The effect of flax and PLA fibers distribution in core-spun yarn on the properties of biomass-based composite

Natural fiber reinforced composites possess the advantages of lightweight, degradability and excellent mechanical properties. The primary objective of this work was to investigate the effect of the distribution of reinforcing fibers and the matrix within the composite on the performance of composites. The biomass-based composites were prepared by hot-pressing the fabrics woven by core-spun yarn that produced from flax noil fibers and Polylactic Acid (PLA) fibers, utilizing the thermo-plasticity of PLA fibers. The core-spun yarns were constructed with a core-sheath structure, in which the core yarn was a flax/PLA blended yarn and the sheath part was PLA staple fibers. The special structure effectively improved the hairiness, evenness and weave-ability of the yarn. The properties of the composites were improved by controlling the distribution of PLA and flax fiber in the core and sheath of the core0-spun yarn in order to improve the distribution of the reinforcing fibers and matrix.
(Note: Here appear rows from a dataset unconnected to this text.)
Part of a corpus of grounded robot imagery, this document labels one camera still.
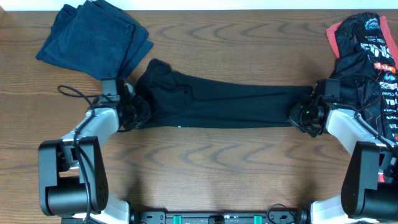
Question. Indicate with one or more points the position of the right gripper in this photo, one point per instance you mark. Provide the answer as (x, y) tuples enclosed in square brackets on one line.
[(294, 117)]

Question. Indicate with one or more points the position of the black printed jersey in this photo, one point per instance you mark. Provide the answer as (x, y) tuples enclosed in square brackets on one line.
[(366, 65)]

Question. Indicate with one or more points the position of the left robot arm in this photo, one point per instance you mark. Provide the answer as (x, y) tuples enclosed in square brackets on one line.
[(72, 179)]

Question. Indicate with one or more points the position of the black t-shirt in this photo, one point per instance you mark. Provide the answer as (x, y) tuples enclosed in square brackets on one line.
[(184, 101)]

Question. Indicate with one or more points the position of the black mounting rail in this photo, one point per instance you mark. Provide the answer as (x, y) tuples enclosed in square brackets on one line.
[(278, 216)]

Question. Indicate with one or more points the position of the red cloth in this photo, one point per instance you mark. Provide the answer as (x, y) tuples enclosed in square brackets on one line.
[(366, 68)]

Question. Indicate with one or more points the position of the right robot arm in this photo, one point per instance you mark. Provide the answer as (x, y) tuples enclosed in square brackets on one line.
[(369, 190)]

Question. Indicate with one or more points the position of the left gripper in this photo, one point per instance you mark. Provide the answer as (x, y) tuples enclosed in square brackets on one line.
[(143, 106)]

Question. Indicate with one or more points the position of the folded navy blue cloth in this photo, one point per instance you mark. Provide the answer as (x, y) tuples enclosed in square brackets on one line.
[(96, 38)]

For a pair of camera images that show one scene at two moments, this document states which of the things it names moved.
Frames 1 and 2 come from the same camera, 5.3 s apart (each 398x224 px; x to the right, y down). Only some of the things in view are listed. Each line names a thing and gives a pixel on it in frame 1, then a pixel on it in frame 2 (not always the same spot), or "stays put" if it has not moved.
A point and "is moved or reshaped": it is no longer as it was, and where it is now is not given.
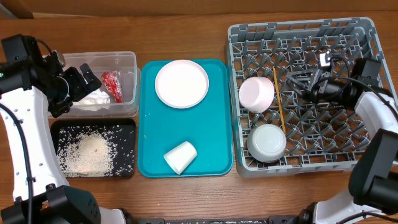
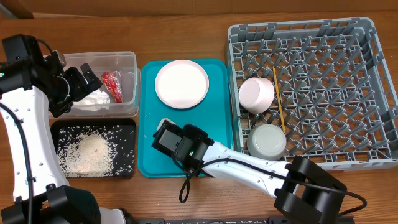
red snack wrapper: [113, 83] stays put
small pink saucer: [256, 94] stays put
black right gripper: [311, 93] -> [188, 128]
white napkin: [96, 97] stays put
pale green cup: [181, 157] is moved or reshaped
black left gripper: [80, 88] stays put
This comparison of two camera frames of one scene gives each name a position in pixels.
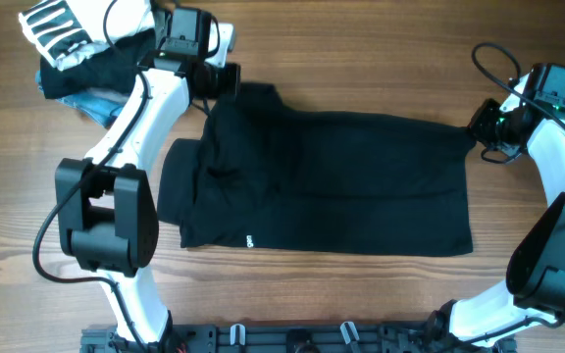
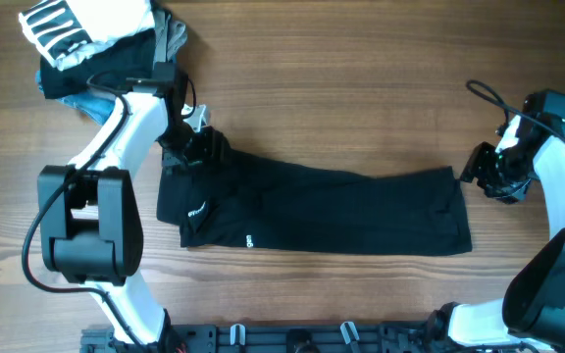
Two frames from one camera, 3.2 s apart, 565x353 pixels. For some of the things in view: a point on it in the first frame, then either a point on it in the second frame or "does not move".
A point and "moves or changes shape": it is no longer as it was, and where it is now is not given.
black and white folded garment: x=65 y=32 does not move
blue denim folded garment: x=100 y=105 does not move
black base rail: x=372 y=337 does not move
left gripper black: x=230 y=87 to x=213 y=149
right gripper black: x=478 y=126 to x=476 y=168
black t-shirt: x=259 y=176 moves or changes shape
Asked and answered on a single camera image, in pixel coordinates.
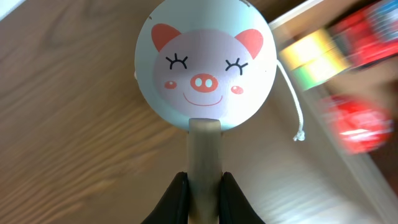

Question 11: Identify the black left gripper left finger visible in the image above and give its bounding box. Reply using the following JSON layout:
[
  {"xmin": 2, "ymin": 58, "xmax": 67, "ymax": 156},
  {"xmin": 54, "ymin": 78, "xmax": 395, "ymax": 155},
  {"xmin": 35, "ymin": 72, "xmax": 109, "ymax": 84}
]
[{"xmin": 142, "ymin": 172, "xmax": 189, "ymax": 224}]

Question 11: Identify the white cardboard box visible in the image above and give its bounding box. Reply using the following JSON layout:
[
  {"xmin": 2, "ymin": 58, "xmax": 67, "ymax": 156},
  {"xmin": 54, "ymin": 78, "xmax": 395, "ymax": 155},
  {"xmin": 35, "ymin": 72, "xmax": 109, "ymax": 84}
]
[{"xmin": 271, "ymin": 0, "xmax": 397, "ymax": 223}]

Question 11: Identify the red polyhedral die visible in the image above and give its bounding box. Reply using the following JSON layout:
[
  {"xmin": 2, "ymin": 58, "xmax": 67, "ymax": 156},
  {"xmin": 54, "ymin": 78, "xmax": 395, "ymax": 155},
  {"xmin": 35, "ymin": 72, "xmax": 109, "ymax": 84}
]
[{"xmin": 321, "ymin": 95, "xmax": 394, "ymax": 154}]

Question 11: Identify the red toy truck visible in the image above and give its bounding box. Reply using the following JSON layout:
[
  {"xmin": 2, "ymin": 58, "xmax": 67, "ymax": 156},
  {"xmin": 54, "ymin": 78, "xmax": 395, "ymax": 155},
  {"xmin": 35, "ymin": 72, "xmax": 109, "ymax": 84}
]
[{"xmin": 327, "ymin": 0, "xmax": 397, "ymax": 68}]

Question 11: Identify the colourful puzzle cube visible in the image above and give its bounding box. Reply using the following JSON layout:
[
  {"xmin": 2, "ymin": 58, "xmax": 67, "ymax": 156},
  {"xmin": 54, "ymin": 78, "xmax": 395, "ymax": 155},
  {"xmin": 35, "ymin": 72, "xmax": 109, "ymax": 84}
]
[{"xmin": 279, "ymin": 29, "xmax": 350, "ymax": 91}]

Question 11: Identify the small white rattle drum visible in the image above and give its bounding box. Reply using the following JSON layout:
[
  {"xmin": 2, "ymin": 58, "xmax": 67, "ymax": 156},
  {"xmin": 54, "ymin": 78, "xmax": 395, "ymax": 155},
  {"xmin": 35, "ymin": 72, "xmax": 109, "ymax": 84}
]
[{"xmin": 134, "ymin": 0, "xmax": 284, "ymax": 223}]

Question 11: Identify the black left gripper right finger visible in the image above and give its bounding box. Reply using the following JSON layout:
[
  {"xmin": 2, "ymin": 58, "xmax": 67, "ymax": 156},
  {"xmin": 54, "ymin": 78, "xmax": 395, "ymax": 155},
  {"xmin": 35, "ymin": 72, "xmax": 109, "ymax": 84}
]
[{"xmin": 219, "ymin": 172, "xmax": 265, "ymax": 224}]

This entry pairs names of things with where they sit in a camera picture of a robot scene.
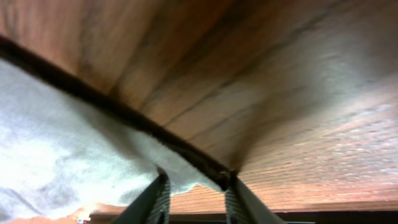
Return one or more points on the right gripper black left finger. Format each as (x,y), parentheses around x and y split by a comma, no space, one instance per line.
(151,207)

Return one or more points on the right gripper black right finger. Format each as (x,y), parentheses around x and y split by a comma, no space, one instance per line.
(243,207)

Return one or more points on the grey shorts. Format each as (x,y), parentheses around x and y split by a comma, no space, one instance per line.
(65,145)

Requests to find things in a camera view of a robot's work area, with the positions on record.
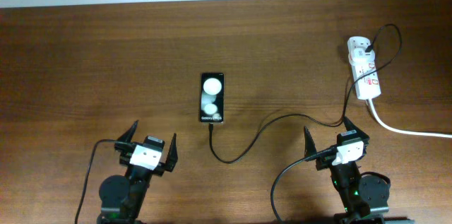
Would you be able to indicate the white USB plug adapter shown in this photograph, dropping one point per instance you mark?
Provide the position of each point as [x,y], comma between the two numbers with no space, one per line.
[357,48]

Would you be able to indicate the white power strip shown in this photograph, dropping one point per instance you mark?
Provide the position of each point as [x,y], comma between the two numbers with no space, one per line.
[367,84]

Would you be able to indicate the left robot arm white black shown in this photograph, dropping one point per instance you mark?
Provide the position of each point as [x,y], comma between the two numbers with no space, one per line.
[122,196]

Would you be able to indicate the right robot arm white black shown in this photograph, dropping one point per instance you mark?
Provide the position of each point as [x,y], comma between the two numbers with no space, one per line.
[364,195]

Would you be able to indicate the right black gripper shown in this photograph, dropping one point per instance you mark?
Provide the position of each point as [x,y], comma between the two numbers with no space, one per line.
[350,127]

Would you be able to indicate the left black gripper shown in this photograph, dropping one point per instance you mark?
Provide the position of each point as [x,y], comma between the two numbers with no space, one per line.
[122,147]

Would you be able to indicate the black smartphone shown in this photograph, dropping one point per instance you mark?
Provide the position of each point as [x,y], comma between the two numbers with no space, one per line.
[212,97]

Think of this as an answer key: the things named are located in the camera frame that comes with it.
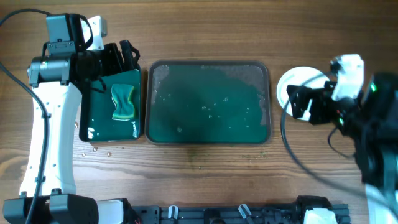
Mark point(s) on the green yellow scrub sponge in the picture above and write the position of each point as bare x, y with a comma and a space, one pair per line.
122, 98

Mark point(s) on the white plate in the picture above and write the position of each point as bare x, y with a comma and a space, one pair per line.
296, 76

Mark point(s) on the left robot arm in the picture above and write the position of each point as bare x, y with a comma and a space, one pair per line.
77, 78

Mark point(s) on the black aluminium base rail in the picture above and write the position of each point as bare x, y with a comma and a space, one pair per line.
305, 209

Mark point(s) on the dark brown serving tray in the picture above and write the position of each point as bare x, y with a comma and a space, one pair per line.
208, 102

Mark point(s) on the black water basin tray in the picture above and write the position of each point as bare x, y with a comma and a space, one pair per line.
97, 107

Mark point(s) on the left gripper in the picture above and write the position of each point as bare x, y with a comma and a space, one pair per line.
112, 56

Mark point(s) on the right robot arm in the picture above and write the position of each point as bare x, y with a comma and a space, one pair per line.
369, 118

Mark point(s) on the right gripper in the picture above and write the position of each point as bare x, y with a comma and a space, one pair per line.
315, 104

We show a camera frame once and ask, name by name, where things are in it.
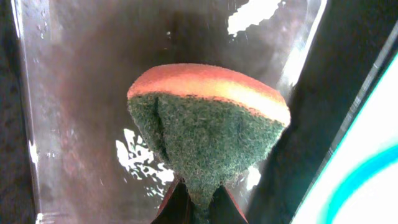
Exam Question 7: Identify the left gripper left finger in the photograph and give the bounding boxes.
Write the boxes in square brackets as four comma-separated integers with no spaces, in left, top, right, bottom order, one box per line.
[151,179,199,224]

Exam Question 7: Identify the green orange scrub sponge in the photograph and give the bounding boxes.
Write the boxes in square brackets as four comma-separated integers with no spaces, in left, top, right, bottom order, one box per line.
[127,63,290,213]

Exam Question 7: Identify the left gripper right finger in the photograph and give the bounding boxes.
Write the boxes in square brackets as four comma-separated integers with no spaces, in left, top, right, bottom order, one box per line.
[209,185,248,224]

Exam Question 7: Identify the teal plastic tray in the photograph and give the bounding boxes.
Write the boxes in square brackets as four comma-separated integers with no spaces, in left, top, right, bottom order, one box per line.
[290,52,398,224]

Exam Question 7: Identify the light blue plate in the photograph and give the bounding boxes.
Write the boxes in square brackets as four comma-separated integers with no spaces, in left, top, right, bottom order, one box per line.
[331,161,398,224]

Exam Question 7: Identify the black plastic tray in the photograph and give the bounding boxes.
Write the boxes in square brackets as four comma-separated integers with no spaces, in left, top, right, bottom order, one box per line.
[12,0,398,224]

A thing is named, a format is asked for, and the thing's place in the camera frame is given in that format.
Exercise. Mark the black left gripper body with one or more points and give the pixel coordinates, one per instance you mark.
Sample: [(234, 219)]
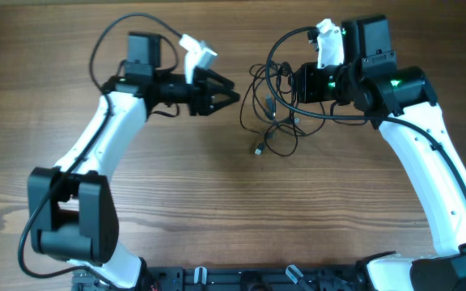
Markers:
[(196, 100)]

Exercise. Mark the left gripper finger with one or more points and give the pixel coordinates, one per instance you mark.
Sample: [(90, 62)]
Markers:
[(215, 80), (221, 100)]

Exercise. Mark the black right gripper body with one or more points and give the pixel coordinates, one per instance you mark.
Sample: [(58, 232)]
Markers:
[(303, 83)]

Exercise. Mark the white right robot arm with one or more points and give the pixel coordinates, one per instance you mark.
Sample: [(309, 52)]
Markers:
[(357, 65)]

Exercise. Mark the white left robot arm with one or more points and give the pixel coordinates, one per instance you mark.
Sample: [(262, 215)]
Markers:
[(72, 214)]

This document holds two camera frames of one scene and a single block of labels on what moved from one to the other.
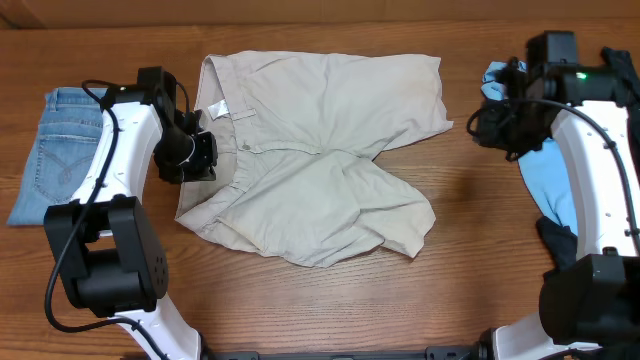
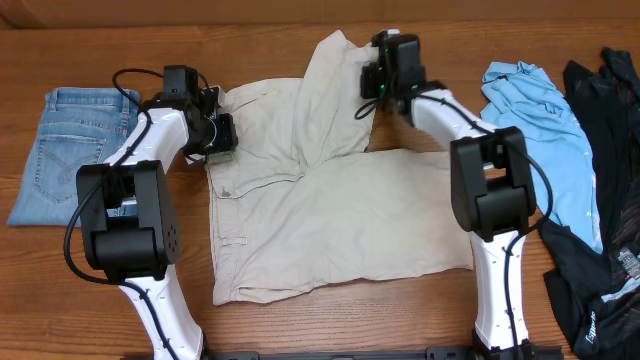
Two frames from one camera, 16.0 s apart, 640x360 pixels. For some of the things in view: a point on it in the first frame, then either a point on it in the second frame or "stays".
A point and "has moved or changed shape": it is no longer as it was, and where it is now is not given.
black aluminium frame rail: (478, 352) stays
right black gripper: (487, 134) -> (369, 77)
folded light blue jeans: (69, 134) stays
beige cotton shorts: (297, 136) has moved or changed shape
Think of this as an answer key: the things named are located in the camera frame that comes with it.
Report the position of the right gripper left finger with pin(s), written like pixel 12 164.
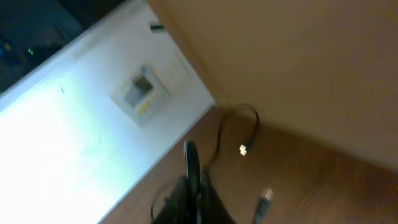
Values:
pixel 175 206

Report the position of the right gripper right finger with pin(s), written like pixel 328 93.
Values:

The biomass-based composites presented the excellent tensile properties (breaking strength of 32 MPa, elongation of 14.3 %), tearing properties (tearing energy of 95.71 KJ/m²) and dynamic thermo-mechanical properties (storage modulus of 1953 MPa at 35℃ temperature, loss factor of 0.285), when the blending ratio of PLA and flax fiber within the core yarn was 80:20. In addition, the composites showed superior environmental friendliness, with a biodegradability of 52.1 % within 180 days. These biomass-based composites developed in this work display admirable potential applications for automobile interiors, sporting equipment, packaging materials, etc.